As chair of undergraduate studies in Sociology, Silver said she has attempted to involve undergraduate students more fully in the "intellectual and social life of the department." She also has been able to arrange research projects and internships for students after spending time with them, she said.

"I try and listen to what it is that they're interested in, and encourage them to make the best use of their time at Hopkins," she said.

Whiting School
of Engineering

Commitment to Undergraduate Research

Cila Herman, assistant professor
Cila Herman guides engineering students in lab research involving heat transfer.

Her award for commitment to undergraduate research "came as a complete surprise," said Herman, an assistant professor of mechanical engineering. "That's very important to me, that it came from a student organization. I have many students who work with me in the lab. Several of them have gotten awards, and I guess they nominated me."

Helping students to conduct outstanding research is a high priority to Herman, and some of her undergraduates have had their work published in scientific journals. "I'm totally proud of my students," she said. "They are very important to me. I'm very happy that message gets through."

About two years ago, Herman demonstrated her dedication to the students by obtaining $10,000 to set up a heat transfer education and research lab specifically for undergraduates. The Latrobe Hall lab is now operational.

"This setup was designed and built by undergraduates," she said proudly.

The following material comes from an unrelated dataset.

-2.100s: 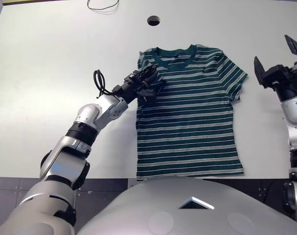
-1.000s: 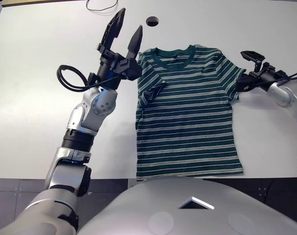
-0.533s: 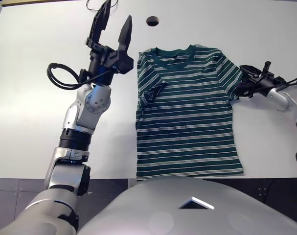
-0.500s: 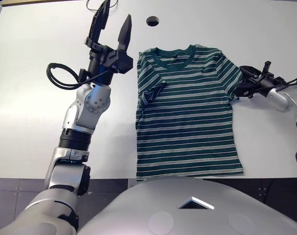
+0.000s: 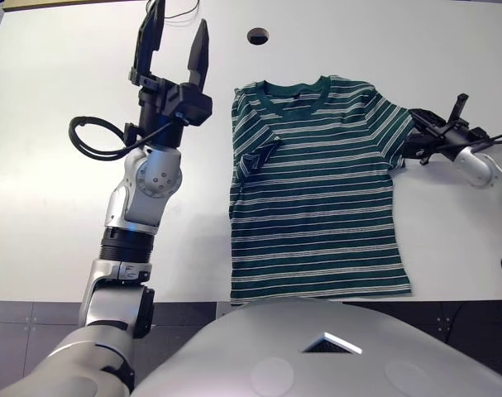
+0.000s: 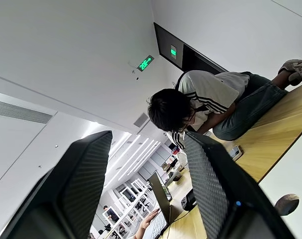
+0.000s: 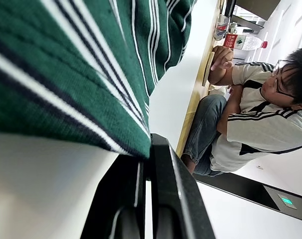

Herman also works with undergraduates in her own research lab, where she is developing new ways to move heat away from electronic equipment, including computers.

She is also working on an innovative refrigerator that uses sound waves to keep things cool, a method that promises to be more friendly to the environment than using conventional refrigerants.

In addition, she recently received a grant from NASA to experiment with electric fields as a way to cause bubbles to move during boiling in the weightless conditions of outer space.

In her research, Herman sometimes produces a visual record of temperature distribution through holographic interferometry, a process that involves lasers, cameras and high-speed film.

Herman grew up in Yugoslavia, where she earned a bachelor of science degree in electrical engineering in 1982 and a master of science degree in control engineering in 1988, both from the University of Novi Sad. In 1992, she received her doctorate in mechanical engineering from the University of Hannover in Germany. She joined the Hopkins faculty in December of that year.

Herman, whose first name is pronounced "Chilla," is fluent in Hungarian, Serbocroat and German, as well as English. She also speaks some French and Spanish.

She was honored primarily for work with undergraduates who conducted research at Hopkins during the fall semester. Much of the credit should go to the high caliber of engineering students with whom she worked, Herman said. "I was lucky," she said. "They were very good."

Excellence in Undergraduate Teaching

Roger Ghanem, assistant professor
Department of Civil Engineering

Although he only joined the faculty last September, Ghanem was quickly recognized for his teaching skills in a course called Theory of Structures. "I was elated," he says of the teaching award. "It's a testament from the students, saying they thought they learned something from the course."

Ghanem was educated at the American University of Beirut and Rice University.

Excellence in Faculty Advising

Lawrence Schramm, professor
Department of Biomedical Engineering

As a faculty adviser, Lawrence P. Schramm tries to help students work their way through a very complicated curriculum in biomedical engineering. "The program has a lot of options," he said. "Making those decisions and choosing among those options is a major learning experience for students."

Schramm, who advises about 25 undergraduates annually, is a professor of biomedical engineering, a professor of neuroscience and director of the biomedical engineering doctoral program. He was educated at Haverford College and the University of Rochester. He joined the Hopkins faculty in 1970.